What pushes the NoMad from stylish pied-à-terre to grand-boutique status, however, is the restaurant—not a single space, but a single menu spanning a variety of rooms, including a cavernous atrium, a private fireplace alcove and even a handsome two-story library—a little heaven on earth for the epicurean bibliophile. Just don’t expect to have the place all to yourself: your hosts for the evening are Daniel Humm and Will Guidara, famous for the nearby Eleven Madison Park. They’ve got a cult following and a reputation to maintain, so you might as well pull up a chair and experience the hype for yourself.

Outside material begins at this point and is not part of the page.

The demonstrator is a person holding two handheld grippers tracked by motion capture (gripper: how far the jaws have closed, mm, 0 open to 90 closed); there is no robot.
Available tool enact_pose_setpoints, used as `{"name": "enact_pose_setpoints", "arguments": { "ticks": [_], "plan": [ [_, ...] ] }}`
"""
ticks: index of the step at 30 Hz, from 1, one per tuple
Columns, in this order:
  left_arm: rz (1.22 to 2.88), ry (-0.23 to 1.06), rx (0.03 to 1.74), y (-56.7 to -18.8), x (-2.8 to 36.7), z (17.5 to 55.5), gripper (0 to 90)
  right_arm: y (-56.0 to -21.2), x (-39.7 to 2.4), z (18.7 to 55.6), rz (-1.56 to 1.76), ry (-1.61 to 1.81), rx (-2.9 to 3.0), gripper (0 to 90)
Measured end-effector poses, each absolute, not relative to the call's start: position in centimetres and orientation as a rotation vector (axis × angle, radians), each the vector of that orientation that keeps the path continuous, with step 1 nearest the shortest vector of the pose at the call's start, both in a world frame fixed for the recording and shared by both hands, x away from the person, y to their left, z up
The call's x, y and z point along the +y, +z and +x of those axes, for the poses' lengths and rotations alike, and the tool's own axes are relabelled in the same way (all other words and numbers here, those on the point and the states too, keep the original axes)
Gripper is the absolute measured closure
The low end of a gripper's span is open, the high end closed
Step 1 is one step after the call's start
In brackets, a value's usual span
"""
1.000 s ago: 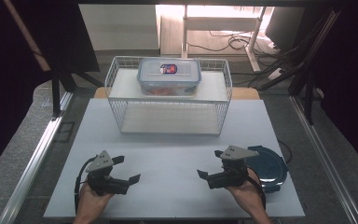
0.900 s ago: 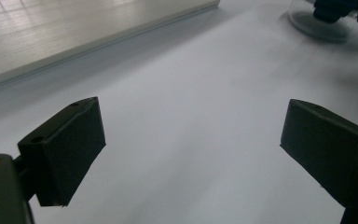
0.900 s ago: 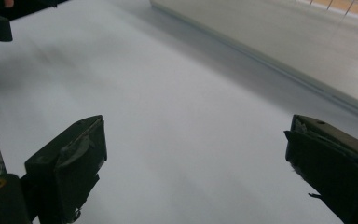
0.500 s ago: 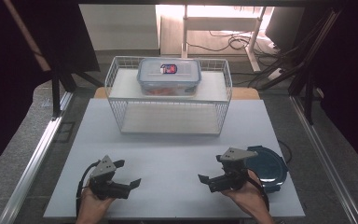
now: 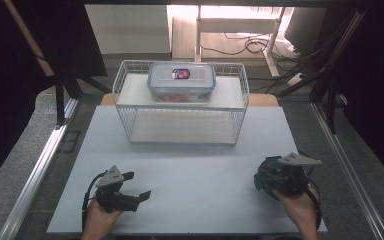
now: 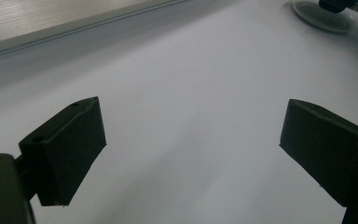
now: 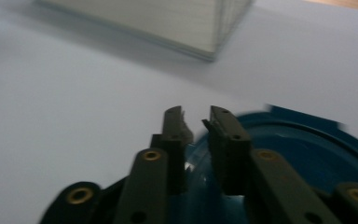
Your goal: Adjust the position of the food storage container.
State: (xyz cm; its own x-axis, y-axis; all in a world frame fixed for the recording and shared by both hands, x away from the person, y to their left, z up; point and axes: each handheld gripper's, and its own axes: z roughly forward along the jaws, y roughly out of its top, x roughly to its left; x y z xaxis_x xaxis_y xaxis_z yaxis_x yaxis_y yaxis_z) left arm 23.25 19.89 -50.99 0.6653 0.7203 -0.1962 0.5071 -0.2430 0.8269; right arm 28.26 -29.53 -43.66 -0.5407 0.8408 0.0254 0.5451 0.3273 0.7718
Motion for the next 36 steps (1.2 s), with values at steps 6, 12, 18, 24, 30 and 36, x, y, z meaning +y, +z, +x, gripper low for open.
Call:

SoHo, formerly home to the artists’ lofts that were New York’s 20th-century Downtown signature, has, since around the turn of the millennium, gone steadily upscale—and steadily more international. Both trends find expression in 11 Howard, where contemporary Scandinavian design meets a more inclusive, less ostentatious version of luxury hospitality. It’s the first independent hotel project for architect Anda Andrei after decades as the designer behind Ian Schrager’s path-breaking boutique-hotel projects.
Meanwhile, the location at Howard and Lafayette is perfectly placed for shopping, and most of the downtown nightlife haunts are easily enough accessible. The Blond, the cocktail lounge, goes out of its way to prove that you can be glamorous without being militantly elitist, and Le Coucou, the hotel’s French restaurant, was recently awarded its first Michelin star.
The development of The Chedi essentially doubled the size of the alpine village of Andermatt, with the soaring buildings dwarfing the traditional chalets scattered around them. With that said, this is a resort that’s been carefully planned, employing a local staff, built using sustainable materials. Twin fireplaces lend the grand lobby a cozy atmosphere, despite the dimensions and the sleek Asian-inspired decor.
Elsewhere within the resort, The Restaurant features a towering cheese cellar and a menu of Swiss and international cuisine, while the sultrier nighttime venue The Japanese Restaurant specializes in sushi and sashimi and was rewarded in those efforts with a Michelin star. The low-lit Wine and Cigar Library has a walk-in humidor and channels the old-world charm of Andermatt. To truly appreciate that charm, though, you’ll have to hit the slopes and take in views of the village from the summit—this is some of the most exciting skiing around.